ACTIVITY:
Take every line from the entries below that includes the word "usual" and copy it.

** DATA LISTING follows **

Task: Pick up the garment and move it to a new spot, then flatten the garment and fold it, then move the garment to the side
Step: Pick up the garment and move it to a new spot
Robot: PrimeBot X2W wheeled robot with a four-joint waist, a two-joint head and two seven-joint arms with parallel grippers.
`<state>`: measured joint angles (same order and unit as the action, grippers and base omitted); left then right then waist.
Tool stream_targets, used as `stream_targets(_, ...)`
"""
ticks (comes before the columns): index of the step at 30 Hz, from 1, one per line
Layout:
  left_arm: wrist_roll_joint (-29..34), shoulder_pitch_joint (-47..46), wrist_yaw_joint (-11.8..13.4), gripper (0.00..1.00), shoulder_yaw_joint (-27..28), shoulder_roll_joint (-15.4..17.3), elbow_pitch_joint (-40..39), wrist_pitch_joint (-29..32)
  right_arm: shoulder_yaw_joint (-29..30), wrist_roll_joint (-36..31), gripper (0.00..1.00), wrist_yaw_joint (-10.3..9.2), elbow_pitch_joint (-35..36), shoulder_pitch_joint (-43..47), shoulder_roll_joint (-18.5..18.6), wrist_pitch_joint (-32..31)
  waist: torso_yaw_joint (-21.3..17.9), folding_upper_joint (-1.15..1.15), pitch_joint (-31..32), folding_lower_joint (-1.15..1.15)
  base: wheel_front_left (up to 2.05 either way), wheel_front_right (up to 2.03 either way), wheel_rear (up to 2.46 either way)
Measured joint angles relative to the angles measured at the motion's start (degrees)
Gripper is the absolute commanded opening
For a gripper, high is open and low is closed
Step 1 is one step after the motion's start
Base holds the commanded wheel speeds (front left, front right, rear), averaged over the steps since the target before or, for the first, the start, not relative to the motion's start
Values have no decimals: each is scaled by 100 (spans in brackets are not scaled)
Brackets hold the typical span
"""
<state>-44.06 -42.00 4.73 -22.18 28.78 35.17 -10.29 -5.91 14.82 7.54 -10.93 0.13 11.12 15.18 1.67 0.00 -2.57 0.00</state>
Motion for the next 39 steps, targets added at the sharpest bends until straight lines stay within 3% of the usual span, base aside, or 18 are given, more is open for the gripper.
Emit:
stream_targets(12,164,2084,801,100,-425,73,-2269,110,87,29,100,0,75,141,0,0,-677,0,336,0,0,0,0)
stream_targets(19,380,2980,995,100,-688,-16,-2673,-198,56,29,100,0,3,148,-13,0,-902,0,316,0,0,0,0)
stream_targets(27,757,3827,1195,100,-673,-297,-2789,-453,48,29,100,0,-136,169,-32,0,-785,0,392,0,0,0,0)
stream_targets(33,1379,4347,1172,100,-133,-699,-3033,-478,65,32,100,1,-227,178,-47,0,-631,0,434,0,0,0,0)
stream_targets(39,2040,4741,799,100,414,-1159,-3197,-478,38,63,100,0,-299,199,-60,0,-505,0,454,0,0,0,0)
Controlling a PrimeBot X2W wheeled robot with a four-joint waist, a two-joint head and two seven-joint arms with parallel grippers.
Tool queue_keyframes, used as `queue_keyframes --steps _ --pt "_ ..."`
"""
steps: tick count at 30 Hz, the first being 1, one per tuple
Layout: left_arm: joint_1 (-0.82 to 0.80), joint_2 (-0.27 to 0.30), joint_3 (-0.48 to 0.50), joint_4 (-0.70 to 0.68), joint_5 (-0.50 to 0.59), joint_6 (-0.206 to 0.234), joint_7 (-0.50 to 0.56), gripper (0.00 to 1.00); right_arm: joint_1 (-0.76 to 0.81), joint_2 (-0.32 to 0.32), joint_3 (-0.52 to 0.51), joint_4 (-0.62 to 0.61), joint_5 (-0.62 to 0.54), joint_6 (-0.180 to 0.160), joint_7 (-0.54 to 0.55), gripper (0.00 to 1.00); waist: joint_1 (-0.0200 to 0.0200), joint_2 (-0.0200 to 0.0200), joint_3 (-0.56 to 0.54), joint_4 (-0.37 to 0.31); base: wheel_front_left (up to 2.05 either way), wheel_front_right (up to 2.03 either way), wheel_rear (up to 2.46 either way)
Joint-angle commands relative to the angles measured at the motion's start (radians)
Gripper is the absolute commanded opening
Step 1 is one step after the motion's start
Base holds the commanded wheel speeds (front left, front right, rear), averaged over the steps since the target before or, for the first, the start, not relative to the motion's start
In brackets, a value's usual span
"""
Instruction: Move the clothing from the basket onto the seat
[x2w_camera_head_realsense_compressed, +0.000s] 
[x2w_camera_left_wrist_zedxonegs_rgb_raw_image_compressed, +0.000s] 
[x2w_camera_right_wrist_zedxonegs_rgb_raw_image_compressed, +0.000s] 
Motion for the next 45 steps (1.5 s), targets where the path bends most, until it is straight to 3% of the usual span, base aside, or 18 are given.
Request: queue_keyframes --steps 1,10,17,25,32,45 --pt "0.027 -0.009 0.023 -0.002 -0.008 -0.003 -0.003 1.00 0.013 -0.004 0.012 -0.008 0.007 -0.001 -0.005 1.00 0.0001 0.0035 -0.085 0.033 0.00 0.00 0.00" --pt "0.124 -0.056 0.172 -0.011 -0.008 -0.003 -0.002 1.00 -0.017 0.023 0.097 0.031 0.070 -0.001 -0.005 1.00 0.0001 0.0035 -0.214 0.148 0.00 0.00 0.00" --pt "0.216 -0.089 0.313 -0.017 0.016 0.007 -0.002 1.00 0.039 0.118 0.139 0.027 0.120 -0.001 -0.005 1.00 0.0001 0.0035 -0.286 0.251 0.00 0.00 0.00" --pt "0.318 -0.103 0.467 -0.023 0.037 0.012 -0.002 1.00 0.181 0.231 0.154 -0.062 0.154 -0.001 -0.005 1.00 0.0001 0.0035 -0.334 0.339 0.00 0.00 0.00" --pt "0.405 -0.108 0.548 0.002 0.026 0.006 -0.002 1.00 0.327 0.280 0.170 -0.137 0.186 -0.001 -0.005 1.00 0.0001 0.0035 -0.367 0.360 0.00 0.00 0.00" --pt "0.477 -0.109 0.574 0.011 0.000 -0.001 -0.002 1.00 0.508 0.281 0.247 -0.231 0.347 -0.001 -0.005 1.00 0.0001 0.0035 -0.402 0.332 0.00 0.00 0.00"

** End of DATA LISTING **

FINISHED TASK:
Motion for the next 39 steps, targets added at the sharpest bends until straight lines stay within 3% of the usual span, base aside, or 18 are given, more is open for the gripper.
In brackets, a value's usual span
Motion for the next 45 steps (1.5 s), targets where the path bends most, until it is straight to 3% of the usual span, base aside, or 18 are given.

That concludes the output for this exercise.